# Assignment
Your task is to copy the lines of the data below from the line holding "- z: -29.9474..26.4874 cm" through the line holding "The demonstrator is", inclusive, exactly and with nothing added.

Records from a collection
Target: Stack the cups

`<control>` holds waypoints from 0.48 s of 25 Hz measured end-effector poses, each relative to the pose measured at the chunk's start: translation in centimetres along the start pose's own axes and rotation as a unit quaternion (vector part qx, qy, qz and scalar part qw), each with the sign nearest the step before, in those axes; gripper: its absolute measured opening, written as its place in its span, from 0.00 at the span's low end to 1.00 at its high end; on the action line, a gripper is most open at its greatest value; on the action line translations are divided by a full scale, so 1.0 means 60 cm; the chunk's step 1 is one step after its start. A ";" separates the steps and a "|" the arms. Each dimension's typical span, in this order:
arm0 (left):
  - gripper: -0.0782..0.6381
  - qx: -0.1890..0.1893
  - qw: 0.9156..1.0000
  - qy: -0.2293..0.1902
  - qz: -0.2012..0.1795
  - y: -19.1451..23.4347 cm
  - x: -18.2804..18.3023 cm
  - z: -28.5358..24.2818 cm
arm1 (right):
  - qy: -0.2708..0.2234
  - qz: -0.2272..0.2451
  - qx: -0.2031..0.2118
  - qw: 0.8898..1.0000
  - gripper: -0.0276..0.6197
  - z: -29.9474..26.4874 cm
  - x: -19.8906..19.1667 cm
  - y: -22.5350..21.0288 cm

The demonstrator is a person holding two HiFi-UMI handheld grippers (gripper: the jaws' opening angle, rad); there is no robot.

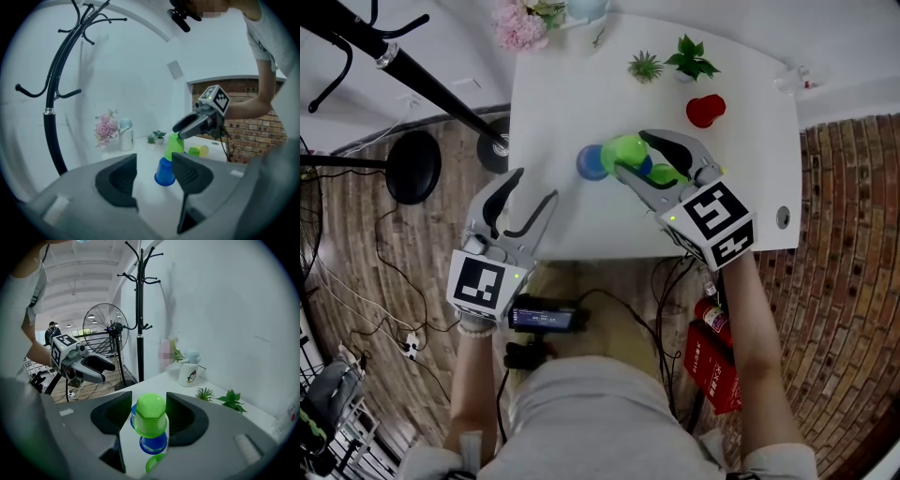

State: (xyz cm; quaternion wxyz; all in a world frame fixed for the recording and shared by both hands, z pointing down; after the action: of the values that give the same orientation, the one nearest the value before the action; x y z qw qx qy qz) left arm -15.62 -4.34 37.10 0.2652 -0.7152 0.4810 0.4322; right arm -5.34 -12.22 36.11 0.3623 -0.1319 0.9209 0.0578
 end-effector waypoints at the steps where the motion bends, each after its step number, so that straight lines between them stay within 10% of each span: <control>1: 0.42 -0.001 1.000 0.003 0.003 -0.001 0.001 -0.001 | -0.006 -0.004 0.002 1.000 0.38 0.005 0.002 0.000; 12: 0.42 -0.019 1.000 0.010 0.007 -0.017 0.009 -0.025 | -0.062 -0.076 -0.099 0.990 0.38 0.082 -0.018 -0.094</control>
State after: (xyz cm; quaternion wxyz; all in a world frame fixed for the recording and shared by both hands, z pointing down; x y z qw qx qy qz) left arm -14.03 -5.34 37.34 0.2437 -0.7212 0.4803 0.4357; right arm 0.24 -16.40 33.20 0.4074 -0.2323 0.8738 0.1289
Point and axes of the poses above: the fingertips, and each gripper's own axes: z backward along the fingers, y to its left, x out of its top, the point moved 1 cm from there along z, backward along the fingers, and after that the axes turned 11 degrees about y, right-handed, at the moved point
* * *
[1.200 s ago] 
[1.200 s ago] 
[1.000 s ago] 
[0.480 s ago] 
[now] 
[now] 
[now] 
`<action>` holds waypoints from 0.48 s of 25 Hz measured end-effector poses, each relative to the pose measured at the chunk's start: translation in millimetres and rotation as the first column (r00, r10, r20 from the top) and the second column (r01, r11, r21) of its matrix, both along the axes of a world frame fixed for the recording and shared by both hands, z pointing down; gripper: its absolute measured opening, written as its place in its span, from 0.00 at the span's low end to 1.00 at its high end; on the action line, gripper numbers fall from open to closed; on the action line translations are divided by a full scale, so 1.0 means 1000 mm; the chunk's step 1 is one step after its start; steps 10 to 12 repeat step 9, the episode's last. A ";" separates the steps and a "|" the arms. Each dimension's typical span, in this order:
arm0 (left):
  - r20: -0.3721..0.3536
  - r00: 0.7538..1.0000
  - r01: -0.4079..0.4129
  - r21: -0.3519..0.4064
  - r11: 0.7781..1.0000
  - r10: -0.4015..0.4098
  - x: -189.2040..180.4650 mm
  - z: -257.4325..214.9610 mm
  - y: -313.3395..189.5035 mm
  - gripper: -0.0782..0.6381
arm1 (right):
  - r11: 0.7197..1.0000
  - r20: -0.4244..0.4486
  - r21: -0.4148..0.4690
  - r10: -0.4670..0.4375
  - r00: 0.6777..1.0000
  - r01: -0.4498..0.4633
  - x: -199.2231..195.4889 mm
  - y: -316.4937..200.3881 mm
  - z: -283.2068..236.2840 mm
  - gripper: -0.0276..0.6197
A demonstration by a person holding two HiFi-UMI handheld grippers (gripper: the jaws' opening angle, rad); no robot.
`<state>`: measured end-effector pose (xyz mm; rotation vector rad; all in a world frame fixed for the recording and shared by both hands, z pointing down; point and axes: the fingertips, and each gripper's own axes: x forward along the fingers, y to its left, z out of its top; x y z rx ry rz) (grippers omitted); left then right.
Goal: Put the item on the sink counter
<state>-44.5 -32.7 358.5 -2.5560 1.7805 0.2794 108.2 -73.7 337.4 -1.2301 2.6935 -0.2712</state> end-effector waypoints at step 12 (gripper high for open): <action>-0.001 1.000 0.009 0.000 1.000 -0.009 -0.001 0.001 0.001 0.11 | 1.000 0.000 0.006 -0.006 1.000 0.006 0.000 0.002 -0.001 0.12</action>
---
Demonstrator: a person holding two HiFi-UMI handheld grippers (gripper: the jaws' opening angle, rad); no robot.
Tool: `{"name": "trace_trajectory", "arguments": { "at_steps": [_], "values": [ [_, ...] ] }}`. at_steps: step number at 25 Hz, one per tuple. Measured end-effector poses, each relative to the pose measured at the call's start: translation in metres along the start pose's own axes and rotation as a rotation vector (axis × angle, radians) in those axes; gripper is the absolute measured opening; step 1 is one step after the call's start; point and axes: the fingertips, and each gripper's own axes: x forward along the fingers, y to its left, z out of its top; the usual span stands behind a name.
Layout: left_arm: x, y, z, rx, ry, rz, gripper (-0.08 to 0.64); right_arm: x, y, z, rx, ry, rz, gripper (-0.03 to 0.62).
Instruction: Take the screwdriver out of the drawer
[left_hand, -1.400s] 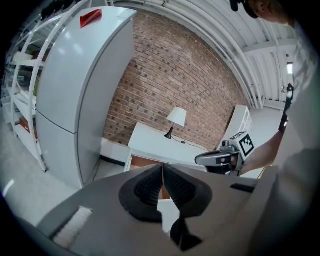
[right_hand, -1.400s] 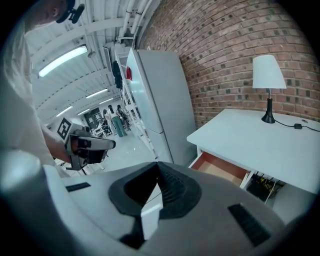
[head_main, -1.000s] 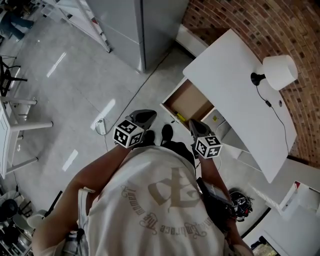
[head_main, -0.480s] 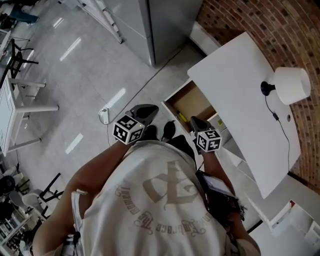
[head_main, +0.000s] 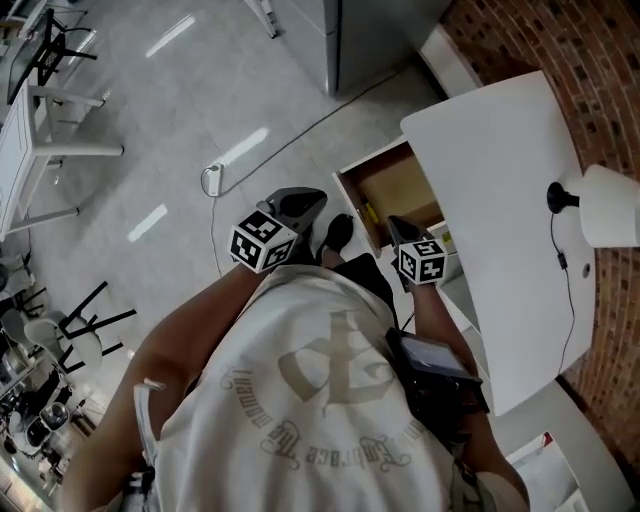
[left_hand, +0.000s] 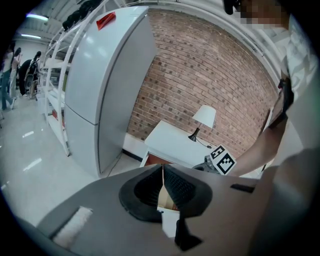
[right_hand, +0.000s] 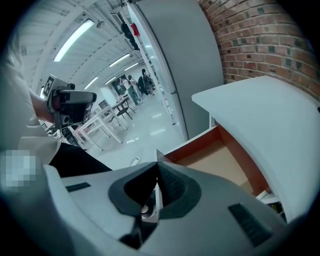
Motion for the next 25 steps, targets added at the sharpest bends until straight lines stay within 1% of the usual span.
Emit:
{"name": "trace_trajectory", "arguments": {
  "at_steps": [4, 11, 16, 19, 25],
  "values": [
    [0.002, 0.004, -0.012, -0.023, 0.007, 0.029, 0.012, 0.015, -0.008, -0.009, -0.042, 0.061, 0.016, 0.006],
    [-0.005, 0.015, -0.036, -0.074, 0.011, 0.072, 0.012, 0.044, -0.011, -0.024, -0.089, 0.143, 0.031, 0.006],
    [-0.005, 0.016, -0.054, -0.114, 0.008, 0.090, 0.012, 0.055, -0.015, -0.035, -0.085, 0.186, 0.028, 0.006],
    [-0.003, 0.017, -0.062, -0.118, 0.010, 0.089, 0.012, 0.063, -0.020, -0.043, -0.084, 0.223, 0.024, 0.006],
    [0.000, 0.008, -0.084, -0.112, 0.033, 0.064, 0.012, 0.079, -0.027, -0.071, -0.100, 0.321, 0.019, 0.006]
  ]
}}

# Completed exercise
  - z: -29.9474..26.4874 cm
  - x: -19.8906..19.1667 cm
  - y: -22.5350..21.0288 cm

The demonstrator is a person holding two HiFi-UMI handheld grippers (gripper: the jaws' opening angle, rad); there is no robot.

No further answer is expected.